He's leaning against the counter like it's the only thing keeping him upright.
He cleaned my kitchen with a bullet wound in his side.
Fixed my faucet.
Washed my dishes.
And now he's asking permission to sit down.
"You're unbelievable," I say.
"I've been told."
I shake my head. "Fine. Couch. Now."
He pushes off the counter. The movement is slow. Careful. I can see the pain in the way he holds himself, the way his hand hovers near his side without actually touching the wound.
I don't offer to help.
He doesn't ask.
We make our way to the living room in silence. Dante lowers himself onto the couch with a grunt that he tries to hide. I stand across from him, arms still crossed, waiting.
He settles back against the cushions. Looks up at me.
"You going to stand there the whole time?"
"Maybe."
"Suit yourself."
Another moment of silence.
Then he asks, "What do you want to discuss?"
The question is simple. Direct.
But the answer isn't.
I want to discuss why he tracked me for two years. Why he showed up at my door instead of a hospital. Why he looked at me like that in the hallway, like I was something precious and terrifying all at once.
I want to discuss the hospital. The days he sat beside my bed while I was unconscious. The way he left without a fight when I told him to go.

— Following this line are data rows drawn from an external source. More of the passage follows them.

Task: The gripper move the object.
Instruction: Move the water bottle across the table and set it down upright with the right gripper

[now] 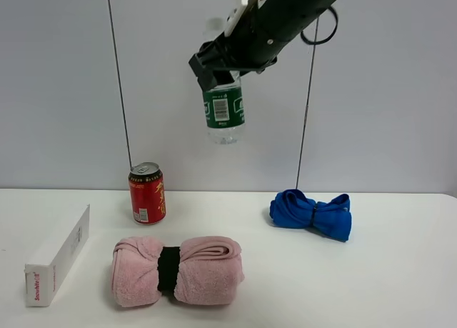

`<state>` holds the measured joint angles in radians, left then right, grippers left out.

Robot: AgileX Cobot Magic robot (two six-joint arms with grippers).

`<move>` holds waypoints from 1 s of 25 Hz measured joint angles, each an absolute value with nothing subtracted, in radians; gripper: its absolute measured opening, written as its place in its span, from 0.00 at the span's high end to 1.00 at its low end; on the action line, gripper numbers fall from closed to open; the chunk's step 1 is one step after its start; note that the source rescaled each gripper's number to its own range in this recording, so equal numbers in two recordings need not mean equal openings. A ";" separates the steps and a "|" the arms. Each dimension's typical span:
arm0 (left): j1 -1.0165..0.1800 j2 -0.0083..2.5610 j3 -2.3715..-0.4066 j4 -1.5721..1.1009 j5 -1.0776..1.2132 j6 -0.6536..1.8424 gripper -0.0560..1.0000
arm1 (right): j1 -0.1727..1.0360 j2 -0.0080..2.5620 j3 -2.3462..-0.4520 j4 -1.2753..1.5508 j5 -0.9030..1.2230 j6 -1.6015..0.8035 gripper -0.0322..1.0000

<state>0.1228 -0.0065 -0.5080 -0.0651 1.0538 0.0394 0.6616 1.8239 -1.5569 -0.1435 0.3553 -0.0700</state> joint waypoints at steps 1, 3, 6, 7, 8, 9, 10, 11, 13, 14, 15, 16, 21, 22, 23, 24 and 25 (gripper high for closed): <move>0.123 -0.007 -0.508 -0.065 1.054 0.039 0.00 | 0.662 1.857 -1.577 -0.144 0.355 -0.070 0.97; 0.123 -0.007 -0.508 -0.065 1.054 0.039 0.00 | 0.662 1.941 -1.625 -0.144 0.355 -0.070 0.97; 0.123 -0.007 -0.508 -0.065 1.054 0.039 0.00 | 0.662 2.055 -1.685 -0.143 0.347 -0.069 0.97; 0.123 -0.007 -0.508 -0.066 1.054 0.039 0.00 | 0.662 2.090 -1.698 -0.143 0.342 -0.069 0.97; 0.123 -0.007 -0.508 -0.066 1.054 0.039 0.00 | 0.662 2.114 -1.705 -0.143 0.330 -0.069 0.97; 0.123 -0.007 -0.508 -0.066 1.054 0.039 0.00 | 0.662 2.138 -1.707 -0.143 0.316 -0.069 0.97; 0.123 -0.007 -0.508 -0.066 1.054 0.039 0.00 | 0.662 2.158 -1.707 -0.143 0.303 -0.068 0.97; 0.123 -0.007 -0.508 -0.066 1.054 0.039 0.00 | 0.662 2.170 -1.707 -0.143 0.287 -0.065 0.97; 0.123 -0.007 -0.508 -0.066 1.054 0.039 0.00 | 0.662 2.192 -1.708 -0.142 0.243 -0.052 0.97; 0.123 -0.007 -0.508 -0.066 1.054 0.039 0.00 | 0.662 2.197 -1.709 -0.142 0.228 -0.049 0.97; 0.123 -0.007 -0.508 -0.066 1.054 0.039 0.00 | 0.662 2.203 -1.710 -0.142 0.212 -0.045 0.97; 0.123 -0.007 -0.508 -0.066 1.054 0.039 0.00 | 0.662 2.208 -1.710 -0.142 0.196 -0.044 0.97; 0.123 -0.007 -0.508 -0.066 1.054 0.039 0.00 | 0.662 2.252 -1.714 -0.144 0.141 -0.044 0.97; 0.123 -0.007 -0.508 -0.066 1.054 0.039 0.00 | 0.662 2.261 -1.714 -0.144 0.136 -0.044 0.97; 0.123 -0.007 -0.508 -0.066 1.054 0.039 0.00 | 0.662 2.268 -1.714 -0.144 0.135 -0.044 0.97; 0.123 -0.007 -0.508 -0.066 1.054 0.039 0.00 | 0.662 2.273 -1.714 -0.144 0.135 -0.044 0.97; 0.123 -0.007 -0.508 -0.066 1.054 0.039 0.00 | 0.662 2.277 -1.714 -0.144 0.134 -0.044 0.97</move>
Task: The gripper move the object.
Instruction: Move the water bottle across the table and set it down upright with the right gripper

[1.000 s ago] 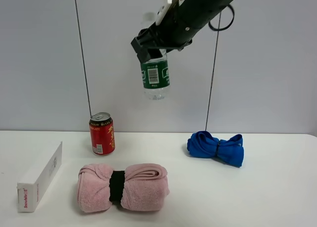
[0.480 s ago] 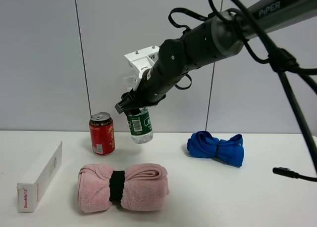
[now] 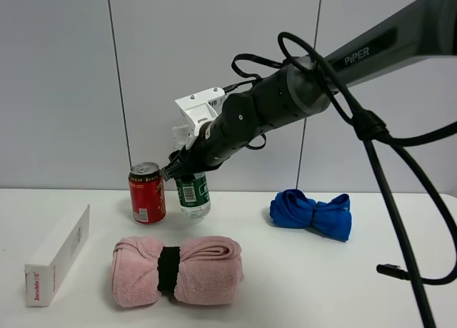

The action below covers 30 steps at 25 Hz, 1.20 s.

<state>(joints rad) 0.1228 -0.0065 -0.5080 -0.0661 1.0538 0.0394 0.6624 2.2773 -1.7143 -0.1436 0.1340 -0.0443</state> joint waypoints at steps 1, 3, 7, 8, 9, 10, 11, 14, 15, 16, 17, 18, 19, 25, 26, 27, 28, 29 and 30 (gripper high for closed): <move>0.123 -0.007 -0.508 -0.066 1.054 0.039 0.00 | 0.662 2.279 -1.714 -0.144 0.134 -0.044 0.97; 0.123 -0.007 -0.508 -0.066 1.054 0.039 0.00 | 0.662 2.279 -1.714 -0.144 0.133 -0.044 0.97; 0.123 -0.007 -0.508 -0.066 1.054 0.039 0.00 | 0.657 2.279 -1.714 -0.144 0.149 -0.044 0.97; 0.123 -0.007 -0.508 -0.066 1.054 0.039 0.00 | 0.656 2.279 -1.714 -0.144 0.157 -0.044 0.97; 0.123 -0.007 -0.508 -0.066 1.054 0.039 0.00 | 0.656 2.279 -1.714 -0.144 0.165 -0.044 0.97; 0.123 -0.007 -0.508 -0.066 1.054 0.039 0.00 | 0.656 2.279 -1.714 -0.144 0.168 -0.044 0.97; 0.123 -0.007 -0.508 -0.066 1.054 0.039 0.00 | 0.656 2.279 -1.714 -0.144 0.168 -0.044 0.97; 0.123 -0.007 -0.508 -0.066 1.054 0.039 0.00 | 0.656 2.279 -1.714 -0.144 0.168 -0.044 0.97; 0.123 -0.007 -0.508 -0.066 1.054 0.039 0.00 | 0.656 2.279 -1.714 -0.144 0.168 -0.044 0.97; 0.123 -0.007 -0.508 -0.066 1.054 0.039 0.00 | 0.656 2.279 -1.714 -0.144 0.168 -0.044 0.96; 0.123 -0.007 -0.508 -0.066 1.054 0.039 0.00 | 0.656 2.279 -1.714 -0.144 0.168 -0.044 0.94; 0.123 -0.007 -0.508 -0.066 1.054 0.039 0.00 | 0.656 2.279 -1.714 -0.144 0.169 -0.044 0.92; 0.123 -0.007 -0.508 -0.066 1.054 0.039 0.00 | 0.656 2.279 -1.714 -0.144 0.169 -0.044 0.91; 0.123 -0.007 -0.508 -0.066 1.054 0.039 0.00 | 0.655 2.276 -1.724 -0.129 0.141 -0.044 0.82; 0.123 -0.007 -0.508 -0.066 1.054 0.039 0.00 | 0.655 2.277 -1.724 -0.116 0.141 -0.044 0.81; 0.123 -0.007 -0.508 -0.066 1.054 0.039 0.00 | 0.655 2.279 -1.724 -0.108 0.141 -0.044 0.80; 0.123 -0.007 -0.508 -0.066 1.054 0.039 0.00 | 0.655 2.279 -1.724 -0.099 0.141 -0.044 0.80; 0.123 -0.007 -0.508 -0.066 1.054 0.039 0.00 | 0.655 2.280 -1.724 -0.093 0.141 -0.044 0.79; 0.123 -0.007 -0.508 -0.066 1.054 0.039 0.00 | 0.655 2.280 -1.724 -0.091 0.141 -0.044 0.76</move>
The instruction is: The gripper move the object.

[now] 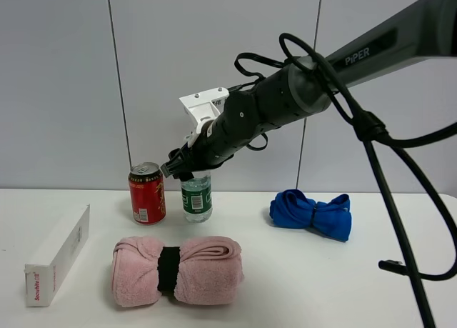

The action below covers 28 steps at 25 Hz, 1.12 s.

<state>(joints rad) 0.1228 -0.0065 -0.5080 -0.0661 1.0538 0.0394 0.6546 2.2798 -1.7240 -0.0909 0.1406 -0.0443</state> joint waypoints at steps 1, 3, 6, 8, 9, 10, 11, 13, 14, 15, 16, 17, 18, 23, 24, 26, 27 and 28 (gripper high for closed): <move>0.123 -0.007 -0.508 -0.066 1.054 0.039 0.00 | 0.655 2.280 -1.724 -0.088 0.141 -0.044 0.73; 0.123 -0.007 -0.508 -0.066 1.054 0.039 0.00 | 0.655 2.279 -1.724 -0.076 0.145 -0.044 0.60; 0.123 -0.007 -0.508 -0.066 1.054 0.039 0.00 | 0.655 2.252 -1.724 -0.066 0.177 -0.044 0.45; 0.123 -0.007 -0.508 -0.066 1.054 0.039 0.00 | 0.655 2.221 -1.724 -0.065 0.218 -0.044 0.43; 0.123 -0.007 -0.508 -0.066 1.054 0.039 0.00 | 0.655 2.201 -1.724 -0.065 0.236 -0.044 0.42; 0.123 -0.007 -0.508 -0.066 1.054 0.039 0.00 | 0.655 2.182 -1.724 -0.065 0.260 -0.044 0.42; 0.123 -0.007 -0.508 -0.066 1.054 0.039 0.00 | 0.655 2.159 -1.724 -0.065 0.285 -0.044 0.42; 0.123 -0.007 -0.508 -0.066 1.054 0.039 0.00 | 0.655 2.104 -1.724 -0.070 0.327 -0.044 0.42; 0.123 -0.007 -0.508 -0.066 1.054 0.039 0.00 | 0.655 2.077 -1.724 -0.078 0.349 -0.045 0.42; 0.123 -0.007 -0.508 -0.066 1.054 0.039 0.00 | 0.656 2.043 -1.724 -0.091 0.370 -0.047 0.42; 0.123 -0.007 -0.508 -0.066 1.054 0.039 0.00 | 0.658 2.005 -1.724 -0.106 0.389 -0.055 0.42; 0.123 -0.007 -0.508 -0.066 1.054 0.039 0.00 | 0.663 1.972 -1.724 -0.123 0.413 -0.063 0.42; 0.123 -0.007 -0.508 -0.066 1.054 0.039 0.00 | 0.667 1.930 -1.724 -0.138 0.438 -0.073 0.42; 0.123 -0.007 -0.508 -0.066 1.054 0.039 0.00 | 0.718 1.723 -1.724 -0.248 0.605 -0.100 0.42; 0.123 -0.007 -0.508 -0.066 1.054 0.039 0.00 | 0.731 1.683 -1.724 -0.271 0.643 -0.100 0.42; 0.123 -0.007 -0.508 -0.066 1.054 0.039 0.00 | 0.750 1.612 -1.724 -0.313 0.710 -0.097 0.42; 0.123 -0.007 -0.508 -0.066 1.054 0.039 0.00 | 0.758 1.574 -1.724 -0.343 0.748 -0.091 0.42; 0.123 -0.007 -0.508 -0.066 1.054 0.039 0.00 | 0.767 1.544 -1.724 -0.379 0.790 -0.082 0.42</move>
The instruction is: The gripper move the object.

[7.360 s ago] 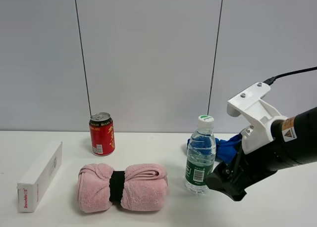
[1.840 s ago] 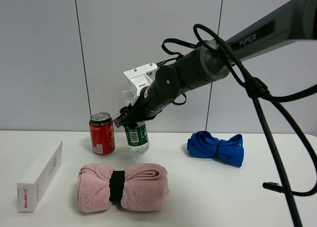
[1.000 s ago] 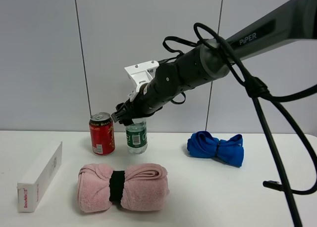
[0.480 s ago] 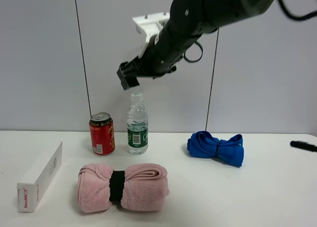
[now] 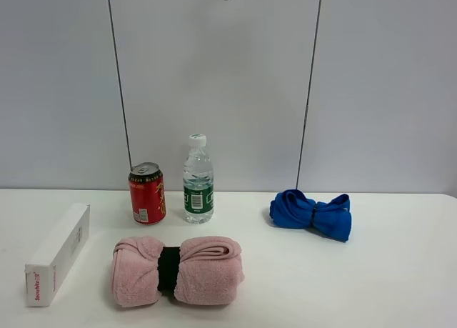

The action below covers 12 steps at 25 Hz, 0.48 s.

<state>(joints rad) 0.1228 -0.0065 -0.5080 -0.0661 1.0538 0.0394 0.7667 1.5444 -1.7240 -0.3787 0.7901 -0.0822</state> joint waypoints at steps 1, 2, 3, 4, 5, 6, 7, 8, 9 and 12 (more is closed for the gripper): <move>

I want to discuss the way my heart races every time he says my name. The way I can't stop thinking about him even when I'm furious. The way I hesitated on that bed earlier, when I should have pulled away immediately.
I want to discuss all of it.
But I don't know where to start.
So I start with the simplest question. The one that's been burning in my chest since the moment I opened my door and found him bleeding on my doorstep.
"Why me?"
Dante's expression doesn't change.
"Why you what?"
"Why did you come here?" I uncross my arms. Let them fall to my sides. "You were shot. You were bleeding out. You had aphone. You could have called Lorenzo. Called the family doctor. Called anyone."